CCR Asks Judge to Compel Bush Administration to Come Clean on Detainees' Deaths

On June 19, 2006 the Center for Constitutional Rights (CCR) and its co-counsel filed an emergency motion on behalf of Salah Ali Abdullah Ahmed Al Salami, a detainee who died in Guantánamo Naval Base, asking the court to force the Bush Administration to provide documentation of his alleged suicide and to preserve all evidence relating to his death, detention, interrogations and treatment.  The motion, which is CCR’s first court filing since the deaths at Guantánamo, also explains the need for an “independent investigation into Al Salami’s alleged suicide” by detailing the administration’s history of incorrectly identifying detainees and concerns that it may “intentionally dispose of relevant evidence.”

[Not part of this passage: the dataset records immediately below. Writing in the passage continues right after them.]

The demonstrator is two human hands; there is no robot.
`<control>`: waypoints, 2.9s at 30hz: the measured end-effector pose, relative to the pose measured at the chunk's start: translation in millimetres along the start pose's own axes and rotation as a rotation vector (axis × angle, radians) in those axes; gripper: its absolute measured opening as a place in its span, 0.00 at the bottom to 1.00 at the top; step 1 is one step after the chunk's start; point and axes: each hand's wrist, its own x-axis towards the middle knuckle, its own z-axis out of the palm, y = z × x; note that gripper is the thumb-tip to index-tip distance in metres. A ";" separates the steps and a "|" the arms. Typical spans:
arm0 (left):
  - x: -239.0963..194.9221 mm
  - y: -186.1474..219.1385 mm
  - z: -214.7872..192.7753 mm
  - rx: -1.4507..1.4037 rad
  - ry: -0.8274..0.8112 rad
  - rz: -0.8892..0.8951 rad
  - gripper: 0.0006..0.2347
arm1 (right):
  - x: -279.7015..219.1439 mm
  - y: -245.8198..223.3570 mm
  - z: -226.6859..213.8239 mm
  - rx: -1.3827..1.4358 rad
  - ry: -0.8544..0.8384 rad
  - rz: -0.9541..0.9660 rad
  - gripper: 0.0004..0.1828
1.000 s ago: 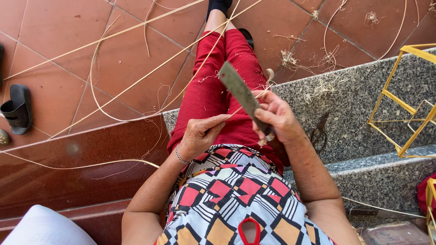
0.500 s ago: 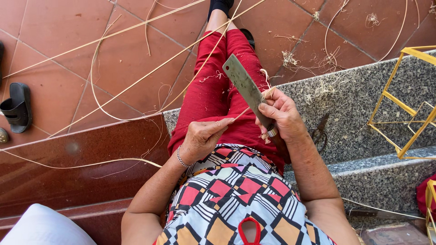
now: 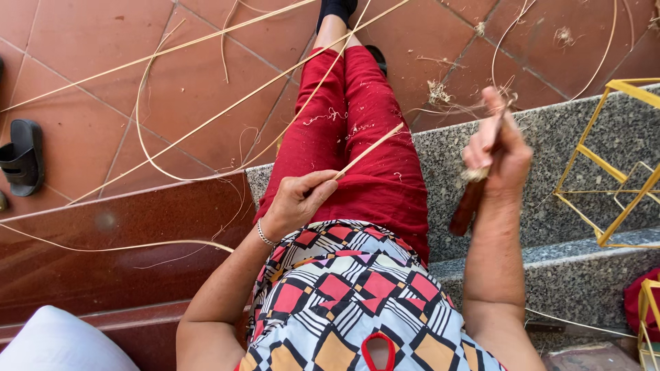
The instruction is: The person sits on a tiled floor and uses a large knife to shave thin strips from long bamboo rods. They repeatedly draw the knife along the rods to peel off fine shavings, occasionally pausing to adjust the rod or inspect the edge.
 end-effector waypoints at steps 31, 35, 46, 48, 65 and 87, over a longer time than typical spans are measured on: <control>-11.1 -16.8 -16.9 -0.012 -0.030 -0.233 0.06 | -5.3 51.1 92.3 -0.432 0.046 0.228 0.29; 2.3 -9.8 -7.7 0.057 0.000 -0.134 0.05 | -18.3 79.6 109.6 -0.428 -0.029 0.528 0.29; 2.4 0.5 -0.4 -0.020 -0.037 -0.084 0.08 | -28.1 115.6 107.2 -0.423 -0.061 0.661 0.18; 0.2 -0.1 -0.8 -0.042 -0.054 -0.107 0.08 | -28.4 114.5 104.6 -0.428 -0.029 0.637 0.16; -36.9 -3.5 -28.3 -0.262 -0.108 -0.316 0.08 | -9.8 81.2 85.5 -0.385 0.089 0.355 0.13; -66.8 0.2 -65.5 -0.189 -0.075 -0.315 0.07 | 1.8 32.5 65.5 -0.501 0.201 0.222 0.10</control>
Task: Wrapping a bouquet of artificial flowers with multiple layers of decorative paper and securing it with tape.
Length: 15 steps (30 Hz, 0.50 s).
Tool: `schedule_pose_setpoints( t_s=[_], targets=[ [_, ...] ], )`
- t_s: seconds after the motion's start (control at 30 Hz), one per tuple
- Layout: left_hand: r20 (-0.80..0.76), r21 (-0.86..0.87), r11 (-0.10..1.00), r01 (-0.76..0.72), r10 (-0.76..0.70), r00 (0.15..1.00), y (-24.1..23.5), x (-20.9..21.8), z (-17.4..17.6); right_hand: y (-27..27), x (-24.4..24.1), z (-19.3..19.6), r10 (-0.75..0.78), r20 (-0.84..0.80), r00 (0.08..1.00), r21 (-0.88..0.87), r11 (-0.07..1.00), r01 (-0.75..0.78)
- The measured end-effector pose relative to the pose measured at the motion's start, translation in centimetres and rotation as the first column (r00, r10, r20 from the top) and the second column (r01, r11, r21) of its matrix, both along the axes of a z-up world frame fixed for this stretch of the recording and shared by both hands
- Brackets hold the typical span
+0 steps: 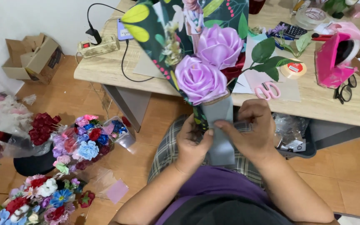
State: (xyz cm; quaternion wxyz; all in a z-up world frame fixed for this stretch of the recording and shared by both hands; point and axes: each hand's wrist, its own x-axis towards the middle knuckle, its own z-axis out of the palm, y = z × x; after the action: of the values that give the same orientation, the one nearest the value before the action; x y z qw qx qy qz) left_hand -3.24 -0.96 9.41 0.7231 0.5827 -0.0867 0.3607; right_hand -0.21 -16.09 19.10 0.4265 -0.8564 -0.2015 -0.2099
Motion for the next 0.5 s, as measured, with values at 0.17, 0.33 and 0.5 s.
schedule_pose_setpoints(
  t_s=[0.17, 0.33, 0.5],
  targets=[
    [-0.014, -0.14, 0.959, 0.247, -0.251, 0.968, 0.1, 0.2, -0.3, -1.4, 2.7, -4.1, 0.541, -0.045, 0.84, 0.466, 0.755, -0.462],
    [-0.034, -0.196, 0.907, 0.373, -0.387, 0.922, -0.7, 0.1, -0.9, -3.4, 3.7, -6.5, 0.723, -0.067, 0.687, 0.65, 0.554, -0.52],
    [-0.197, -0.078, 0.919, 0.386, -0.394, 0.898, -0.2, -0.6, 3.3, -3.3, 4.0, -7.6, 0.67, -0.07, 0.739, 0.71, 0.554, -0.434]
  ],
)
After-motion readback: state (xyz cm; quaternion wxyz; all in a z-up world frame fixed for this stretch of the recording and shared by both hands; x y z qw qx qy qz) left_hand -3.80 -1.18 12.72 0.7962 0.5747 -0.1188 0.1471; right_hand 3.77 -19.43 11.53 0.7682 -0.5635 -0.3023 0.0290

"We are asking the court to compel the administration to preserve evidence and provide information about our client's death.  After more than a week, the administration has still failed to provide a death certificate, an autopsy report or a pledge to preserve evidence.  If the facts are on their side, why are they hiding them?" said Bill Goodman, CCR Legal Director.

The emergency motion argues that the "immediate preservation of evidence is critical" to answering "disturbing questions" posed by Al Salami's family about his death.  The motion notes that Al Salami's father “disputes the government's account of his son's death."

The emergency motion also cites reports of previous military investigations into detainee abuse that were "prejudiced" because the military failed to interview crucial witnesses, handle evidence properly and preserve all relevant documents. 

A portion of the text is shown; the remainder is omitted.